# Task instructions
Every line of the entries below from the one containing "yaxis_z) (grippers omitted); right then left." to the one containing "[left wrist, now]", both ends included, must be written out exactly. No other line belongs in the answer.

# Dataset records
::::

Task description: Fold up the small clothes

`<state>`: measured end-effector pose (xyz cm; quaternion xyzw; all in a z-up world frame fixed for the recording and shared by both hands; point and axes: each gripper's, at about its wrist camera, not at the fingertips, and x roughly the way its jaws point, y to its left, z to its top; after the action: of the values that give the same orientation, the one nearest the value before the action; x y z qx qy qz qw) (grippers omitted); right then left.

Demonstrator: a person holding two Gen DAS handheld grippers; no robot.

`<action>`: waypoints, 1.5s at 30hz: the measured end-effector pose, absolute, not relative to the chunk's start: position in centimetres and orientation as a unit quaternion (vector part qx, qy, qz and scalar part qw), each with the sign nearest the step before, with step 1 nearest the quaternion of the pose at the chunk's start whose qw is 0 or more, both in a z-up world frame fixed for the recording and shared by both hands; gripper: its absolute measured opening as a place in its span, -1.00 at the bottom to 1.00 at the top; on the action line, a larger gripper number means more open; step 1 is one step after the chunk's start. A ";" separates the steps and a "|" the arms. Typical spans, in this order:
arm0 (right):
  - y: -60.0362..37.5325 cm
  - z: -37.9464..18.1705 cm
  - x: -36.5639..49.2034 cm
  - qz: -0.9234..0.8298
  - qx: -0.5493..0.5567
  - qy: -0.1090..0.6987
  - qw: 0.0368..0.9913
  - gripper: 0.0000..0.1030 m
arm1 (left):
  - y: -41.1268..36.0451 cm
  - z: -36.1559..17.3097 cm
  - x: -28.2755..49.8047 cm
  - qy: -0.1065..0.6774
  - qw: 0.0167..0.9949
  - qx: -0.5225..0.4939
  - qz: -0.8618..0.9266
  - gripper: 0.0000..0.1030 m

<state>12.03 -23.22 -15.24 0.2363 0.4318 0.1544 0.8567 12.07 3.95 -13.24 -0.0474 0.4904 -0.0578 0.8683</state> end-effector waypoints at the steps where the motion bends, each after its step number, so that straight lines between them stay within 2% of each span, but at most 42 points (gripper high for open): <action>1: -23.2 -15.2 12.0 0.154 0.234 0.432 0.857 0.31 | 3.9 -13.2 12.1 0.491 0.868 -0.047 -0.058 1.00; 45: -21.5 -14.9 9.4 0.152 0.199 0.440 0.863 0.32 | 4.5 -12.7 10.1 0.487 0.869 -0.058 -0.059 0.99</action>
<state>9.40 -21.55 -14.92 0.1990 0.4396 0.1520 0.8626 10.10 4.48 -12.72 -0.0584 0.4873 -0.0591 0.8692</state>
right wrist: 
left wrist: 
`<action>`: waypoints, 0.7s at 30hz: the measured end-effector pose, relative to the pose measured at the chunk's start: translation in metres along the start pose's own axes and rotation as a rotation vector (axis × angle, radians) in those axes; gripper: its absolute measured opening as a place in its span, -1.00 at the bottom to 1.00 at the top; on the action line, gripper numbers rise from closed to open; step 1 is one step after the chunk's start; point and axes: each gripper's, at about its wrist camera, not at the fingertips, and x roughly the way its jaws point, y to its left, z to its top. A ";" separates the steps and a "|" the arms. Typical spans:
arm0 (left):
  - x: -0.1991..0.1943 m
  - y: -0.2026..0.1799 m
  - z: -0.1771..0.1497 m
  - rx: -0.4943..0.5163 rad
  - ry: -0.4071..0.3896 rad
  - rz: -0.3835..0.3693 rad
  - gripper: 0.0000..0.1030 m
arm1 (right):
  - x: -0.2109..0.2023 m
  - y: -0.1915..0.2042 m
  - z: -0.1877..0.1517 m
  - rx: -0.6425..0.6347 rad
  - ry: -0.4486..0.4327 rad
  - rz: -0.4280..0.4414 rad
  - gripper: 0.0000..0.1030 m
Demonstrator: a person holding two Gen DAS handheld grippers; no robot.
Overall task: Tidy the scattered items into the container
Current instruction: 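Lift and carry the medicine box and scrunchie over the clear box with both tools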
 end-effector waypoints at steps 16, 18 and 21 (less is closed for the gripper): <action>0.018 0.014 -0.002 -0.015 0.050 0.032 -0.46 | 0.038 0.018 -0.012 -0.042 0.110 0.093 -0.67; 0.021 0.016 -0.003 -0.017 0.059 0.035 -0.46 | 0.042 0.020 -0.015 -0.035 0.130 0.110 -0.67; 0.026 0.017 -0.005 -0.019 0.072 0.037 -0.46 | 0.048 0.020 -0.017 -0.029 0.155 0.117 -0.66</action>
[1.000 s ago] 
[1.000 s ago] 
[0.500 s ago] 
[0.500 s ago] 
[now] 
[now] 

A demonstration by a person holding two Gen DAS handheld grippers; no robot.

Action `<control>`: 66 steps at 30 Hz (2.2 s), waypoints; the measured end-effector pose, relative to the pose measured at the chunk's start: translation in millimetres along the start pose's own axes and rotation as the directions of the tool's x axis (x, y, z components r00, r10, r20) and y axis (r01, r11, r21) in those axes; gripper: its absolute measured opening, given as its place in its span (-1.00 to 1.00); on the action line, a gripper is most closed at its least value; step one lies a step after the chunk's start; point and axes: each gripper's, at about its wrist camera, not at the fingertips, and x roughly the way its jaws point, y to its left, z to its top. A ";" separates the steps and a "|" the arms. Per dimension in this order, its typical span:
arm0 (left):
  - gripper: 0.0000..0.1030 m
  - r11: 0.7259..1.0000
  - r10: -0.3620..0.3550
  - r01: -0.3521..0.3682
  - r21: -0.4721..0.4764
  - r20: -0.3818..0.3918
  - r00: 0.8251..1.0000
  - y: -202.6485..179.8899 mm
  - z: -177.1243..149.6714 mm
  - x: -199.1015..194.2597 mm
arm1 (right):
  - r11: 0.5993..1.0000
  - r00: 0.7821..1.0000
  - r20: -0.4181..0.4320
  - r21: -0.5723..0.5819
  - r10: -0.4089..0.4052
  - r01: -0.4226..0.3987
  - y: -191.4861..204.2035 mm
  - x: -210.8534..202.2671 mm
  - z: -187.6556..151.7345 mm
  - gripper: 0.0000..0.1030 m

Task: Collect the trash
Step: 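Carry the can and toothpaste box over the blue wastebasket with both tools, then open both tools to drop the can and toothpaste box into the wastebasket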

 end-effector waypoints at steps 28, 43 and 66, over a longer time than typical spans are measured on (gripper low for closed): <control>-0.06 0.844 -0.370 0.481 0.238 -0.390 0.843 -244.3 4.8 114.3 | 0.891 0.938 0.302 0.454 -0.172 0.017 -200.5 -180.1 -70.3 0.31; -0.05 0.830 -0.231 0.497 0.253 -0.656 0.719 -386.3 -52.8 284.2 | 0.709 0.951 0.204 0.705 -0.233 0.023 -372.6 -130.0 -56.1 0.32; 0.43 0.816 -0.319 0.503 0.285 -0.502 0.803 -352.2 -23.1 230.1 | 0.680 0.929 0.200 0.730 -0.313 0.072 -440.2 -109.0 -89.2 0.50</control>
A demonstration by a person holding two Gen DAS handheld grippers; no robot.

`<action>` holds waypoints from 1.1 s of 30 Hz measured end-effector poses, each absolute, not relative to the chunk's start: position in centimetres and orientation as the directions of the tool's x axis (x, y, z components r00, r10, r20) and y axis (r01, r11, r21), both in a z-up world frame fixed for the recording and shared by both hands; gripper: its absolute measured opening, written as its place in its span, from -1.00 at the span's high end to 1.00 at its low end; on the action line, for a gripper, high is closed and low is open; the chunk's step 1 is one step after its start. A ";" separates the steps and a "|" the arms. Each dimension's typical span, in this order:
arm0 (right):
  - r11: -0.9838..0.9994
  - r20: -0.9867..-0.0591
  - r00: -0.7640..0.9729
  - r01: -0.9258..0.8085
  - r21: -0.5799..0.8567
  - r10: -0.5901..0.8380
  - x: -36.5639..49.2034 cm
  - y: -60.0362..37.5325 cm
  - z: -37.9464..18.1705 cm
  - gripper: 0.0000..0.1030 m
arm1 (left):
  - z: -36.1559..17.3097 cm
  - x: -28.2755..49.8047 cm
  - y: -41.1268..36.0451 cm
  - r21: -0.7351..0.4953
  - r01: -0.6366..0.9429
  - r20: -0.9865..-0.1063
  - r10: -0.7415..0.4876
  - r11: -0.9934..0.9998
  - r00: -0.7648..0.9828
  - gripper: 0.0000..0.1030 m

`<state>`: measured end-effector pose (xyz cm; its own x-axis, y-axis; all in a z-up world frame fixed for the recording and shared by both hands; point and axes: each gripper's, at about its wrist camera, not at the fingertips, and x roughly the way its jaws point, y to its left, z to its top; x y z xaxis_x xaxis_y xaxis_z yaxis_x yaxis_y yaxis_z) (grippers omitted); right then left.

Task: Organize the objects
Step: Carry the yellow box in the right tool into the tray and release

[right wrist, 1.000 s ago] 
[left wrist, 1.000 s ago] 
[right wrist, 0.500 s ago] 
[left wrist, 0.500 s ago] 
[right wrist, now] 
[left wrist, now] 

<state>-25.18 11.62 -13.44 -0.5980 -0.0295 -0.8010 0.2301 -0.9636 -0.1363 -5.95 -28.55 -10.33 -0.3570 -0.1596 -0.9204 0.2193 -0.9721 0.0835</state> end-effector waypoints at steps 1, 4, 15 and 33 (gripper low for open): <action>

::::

# Written answer
`<state>`: measured end-effector pose (xyz cm; its own x-axis, y-axis; all in a z-up world frame fixed for the recording and shared by both hands; point and axes: each gripper's, at about its wrist camera, not at the fingertips, and x roughly the way its jaws point, y to its left, z to its top; x y z xaxis_x xaxis_y xaxis_z yaxis_x yaxis_y yaxis_z) (grippers omitted); right then left.

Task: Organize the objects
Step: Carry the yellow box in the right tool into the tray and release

[right wrist, 1.000 s ago] 
[left wrist, 1.000 s ago] 
[right wrist, 0.500 s ago] 
[left wrist, 0.500 s ago] 
[right wrist, now] 
[left wrist, now] 

There is nothing more to this exercise.